Key vocabulary and phrases that are discussed in the podcast:

What is a bubble? –

- An overvaluation of an asset class.  This happens when many people bid up the price of an asset based on speculation rather than fundamentals.


True fundamentals –

Buying an investment based on looking at the real value of the asset.  Looking at the P/E ratio is one thing fundamental investors look at. 


P/E ratio –

Price to Earnings ratio - This is an important measure of whether or not the stock price is overvalued.  You take the stock price and divide it by the last year’s annual earnings of a company.  A P/E ratio of 20 for example means that the stock price is 20 times more than what the company actually earned in the last 12 months.  Lower P/E ratios usually represent a better time to buy.


Why is there a possible bubble?


Easy access to credit – People can go to banks and borrow money to invest in the stock market.  So this means people can invest more money than they have which drives up the price of stocks.


Low interest rates – This makes it difficult for people to earn much money with their savings.  They therefore have motivation to look to take their money out of the bank and put it in the stock market where they feel they might get a better return on their investment.


Limited access to foreign markets – There are regulations that deny Chinese people the opportunity to invest their money in some foreign markets.  This limits their choice so they are more likely to put their money in the domestic stock market.

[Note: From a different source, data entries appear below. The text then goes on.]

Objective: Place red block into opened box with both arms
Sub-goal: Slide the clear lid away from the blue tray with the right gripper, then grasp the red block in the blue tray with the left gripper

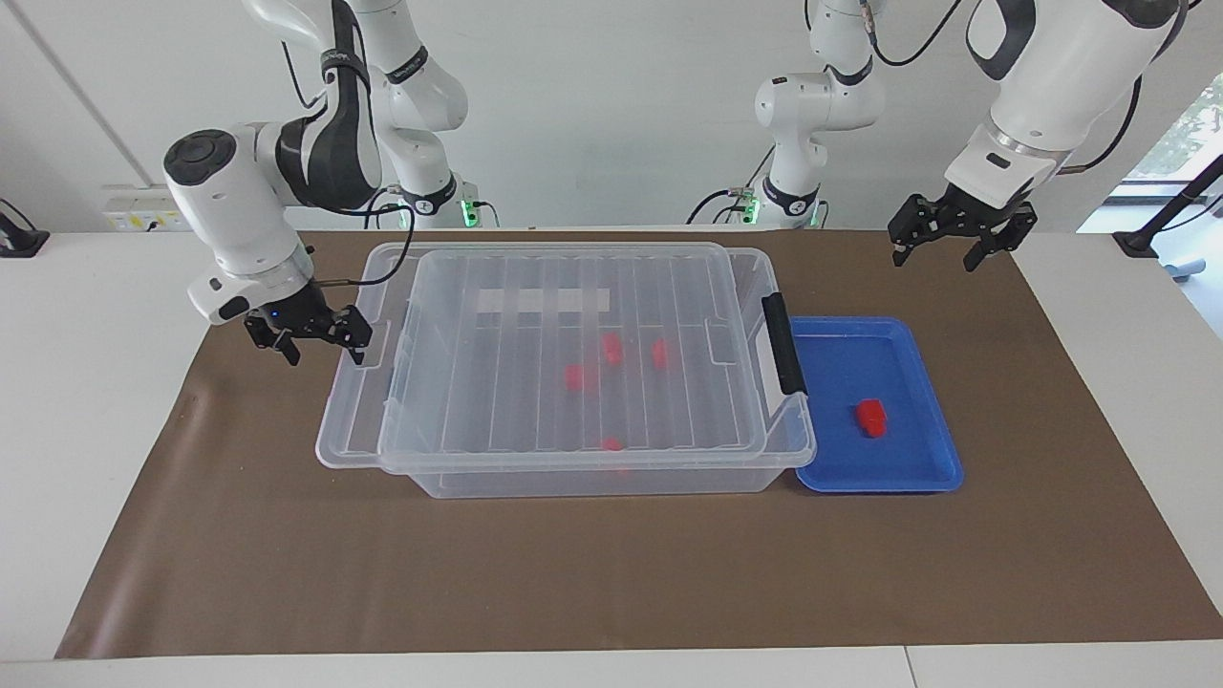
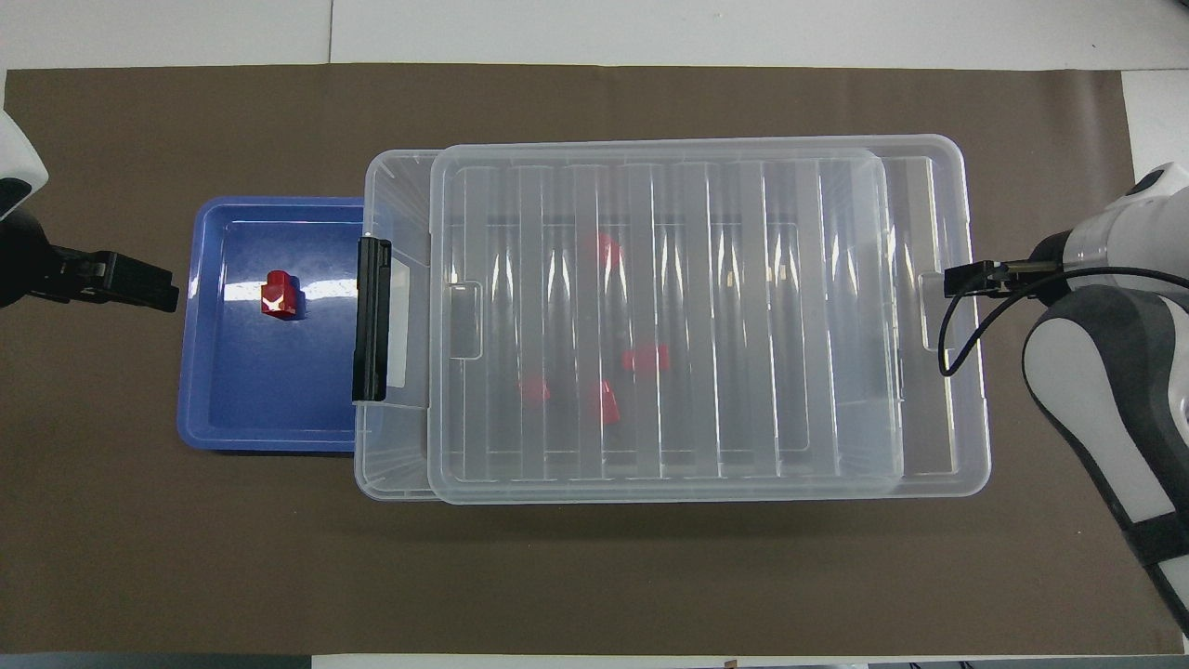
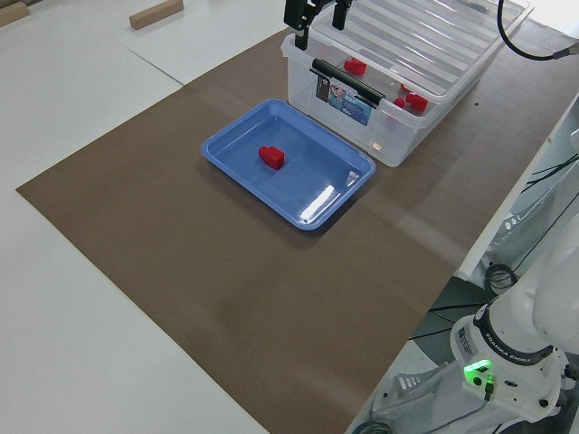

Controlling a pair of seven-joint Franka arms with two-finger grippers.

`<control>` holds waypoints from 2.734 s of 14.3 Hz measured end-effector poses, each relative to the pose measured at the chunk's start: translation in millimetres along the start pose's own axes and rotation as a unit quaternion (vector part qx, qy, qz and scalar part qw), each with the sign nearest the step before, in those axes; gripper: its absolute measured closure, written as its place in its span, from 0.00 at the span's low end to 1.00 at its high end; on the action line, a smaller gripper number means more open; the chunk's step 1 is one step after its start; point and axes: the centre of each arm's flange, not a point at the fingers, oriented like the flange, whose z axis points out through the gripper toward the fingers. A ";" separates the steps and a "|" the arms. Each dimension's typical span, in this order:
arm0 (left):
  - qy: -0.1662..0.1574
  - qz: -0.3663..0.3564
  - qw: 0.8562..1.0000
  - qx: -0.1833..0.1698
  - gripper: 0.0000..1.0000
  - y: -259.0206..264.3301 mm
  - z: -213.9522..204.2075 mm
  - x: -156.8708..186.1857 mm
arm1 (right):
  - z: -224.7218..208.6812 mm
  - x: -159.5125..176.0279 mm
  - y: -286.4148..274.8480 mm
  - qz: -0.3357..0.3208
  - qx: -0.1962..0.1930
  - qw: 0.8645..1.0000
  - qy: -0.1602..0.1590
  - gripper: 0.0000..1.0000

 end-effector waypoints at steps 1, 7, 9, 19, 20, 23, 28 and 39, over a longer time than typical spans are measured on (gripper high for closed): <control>0.000 0.000 1.000 0.000 0.00 0.0 0.0 0.0 | -0.2 -0.4 8.1 -0.004 -0.001 1.000 0.000 0.00; 0.000 0.000 1.000 0.000 0.00 0.0 0.0 0.0 | -1.5 -5.8 59.3 -0.020 -0.004 1.000 0.001 0.00; -0.001 0.000 1.000 0.000 0.00 0.0 0.3 -0.2 | -2.7 -7.5 72.5 -0.022 -0.005 1.000 0.002 0.00; 0.048 0.005 0.999 0.004 0.00 5.4 27.9 9.3 | -4.8 -14.4 108.6 -0.034 -0.008 0.999 0.003 0.00; 0.049 0.005 0.999 0.004 0.00 5.9 42.6 8.4 | -4.9 -15.7 114.4 -0.036 -0.008 0.999 0.003 0.00; 0.057 0.004 0.998 0.005 0.00 4.6 83.0 8.8 | -5.3 -18.9 127.0 -0.040 -0.010 0.999 0.004 0.00; 0.060 -0.002 0.998 0.004 0.00 -2.6 163.5 11.7 | -5.6 -21.1 135.2 -0.041 -0.013 0.999 0.003 0.00; 0.075 -0.023 0.997 0.001 0.00 -27.7 277.9 31.7 | -68.2 4.0 100.2 -0.057 -0.005 0.998 -0.016 0.00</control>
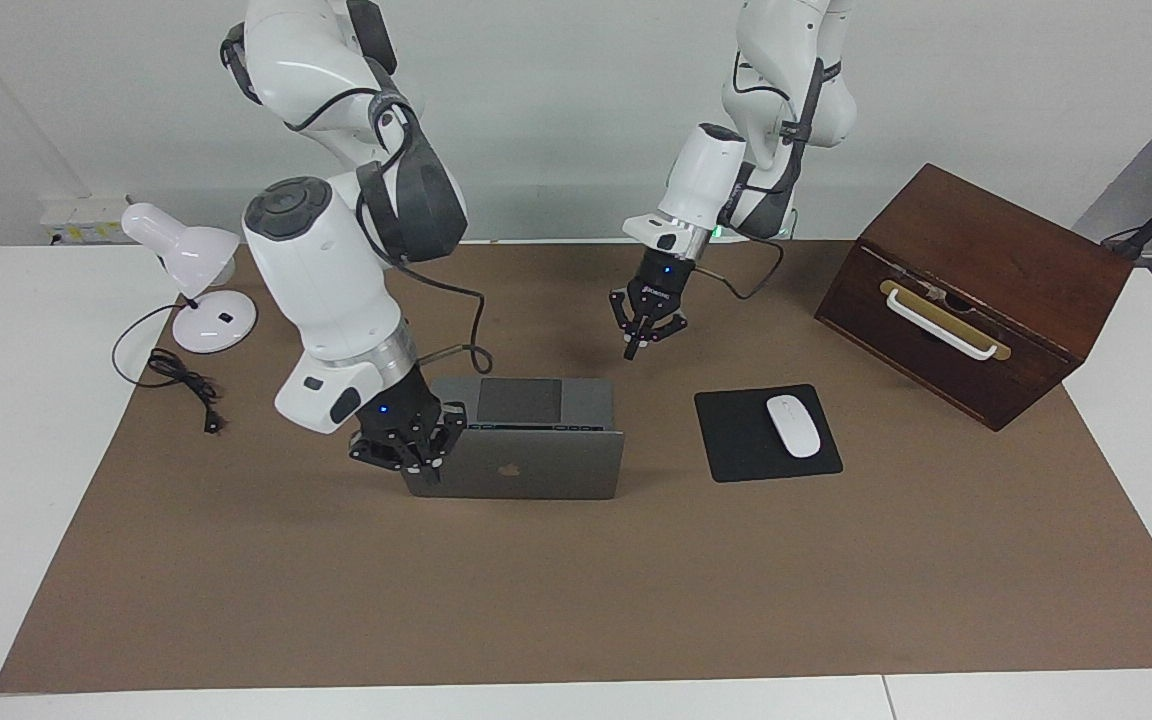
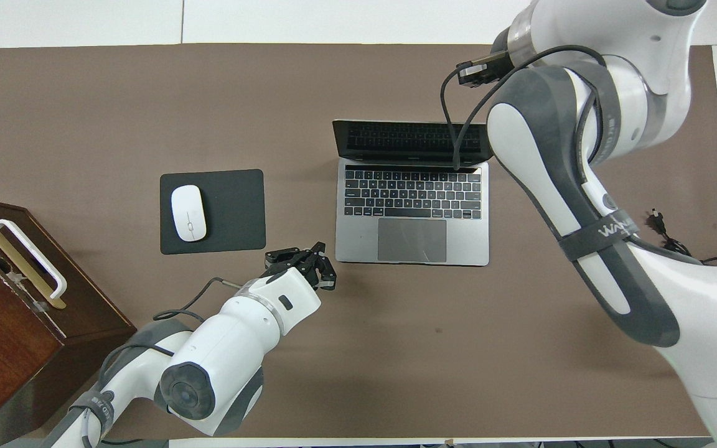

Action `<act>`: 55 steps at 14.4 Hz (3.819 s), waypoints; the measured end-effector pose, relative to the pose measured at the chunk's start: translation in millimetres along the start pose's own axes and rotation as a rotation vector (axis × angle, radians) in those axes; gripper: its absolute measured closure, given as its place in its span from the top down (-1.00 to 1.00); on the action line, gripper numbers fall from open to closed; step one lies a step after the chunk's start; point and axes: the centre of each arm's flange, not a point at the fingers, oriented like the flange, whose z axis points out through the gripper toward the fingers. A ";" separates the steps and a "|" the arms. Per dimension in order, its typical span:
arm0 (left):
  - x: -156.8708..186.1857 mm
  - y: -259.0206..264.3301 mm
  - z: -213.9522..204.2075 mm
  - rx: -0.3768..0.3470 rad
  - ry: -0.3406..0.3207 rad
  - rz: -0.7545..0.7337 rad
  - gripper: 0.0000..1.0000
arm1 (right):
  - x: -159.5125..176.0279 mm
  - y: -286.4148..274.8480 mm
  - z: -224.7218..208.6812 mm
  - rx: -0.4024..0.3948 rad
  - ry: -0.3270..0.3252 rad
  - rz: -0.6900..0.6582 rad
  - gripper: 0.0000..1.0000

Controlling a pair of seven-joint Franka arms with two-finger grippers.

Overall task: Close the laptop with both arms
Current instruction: 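Bring the right gripper over the laptop screen top edge, then push the laptop screen down toward the keyboard with the right gripper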

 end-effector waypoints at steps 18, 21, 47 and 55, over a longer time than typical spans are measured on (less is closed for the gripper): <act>-39.8 14.0 80.7 -0.026 0.032 0.124 -0.98 | -18.7 -0.3 62.2 0.014 -0.019 0.015 -0.98; -39.9 14.1 81.0 -0.025 0.032 0.160 -0.98 | -20.7 -5.5 65.4 0.016 -0.026 0.009 -0.98; -40.1 8.8 83.9 -0.016 0.058 0.344 -0.98 | -84.9 -20.8 115.5 0.089 -0.305 0.105 -0.98; -40.2 8.8 84.0 -0.016 0.058 0.345 -0.98 | -101.7 -19.8 141.1 0.081 -0.315 0.112 -0.98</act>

Herd mentality – A kind of thinking or behavior when someone does something because everyone else is doing it, instead of using his or her own reasoning.  So for example, if you buy stocks just because all your friends do, that is a herd mentality.  Because the market has been going up, this causes the herd to blindly follow because they too believe they can make money.


Brokerage accounts – Accounts at financial institutions where investors can buy and sell stocks


Unsophisticated investors – Regular people who are investing but know very little or even nothing about investing.


Speculative Equity investments Investing in stocks with high risk.  Speculative investors have the chance to make or lose a lot of money.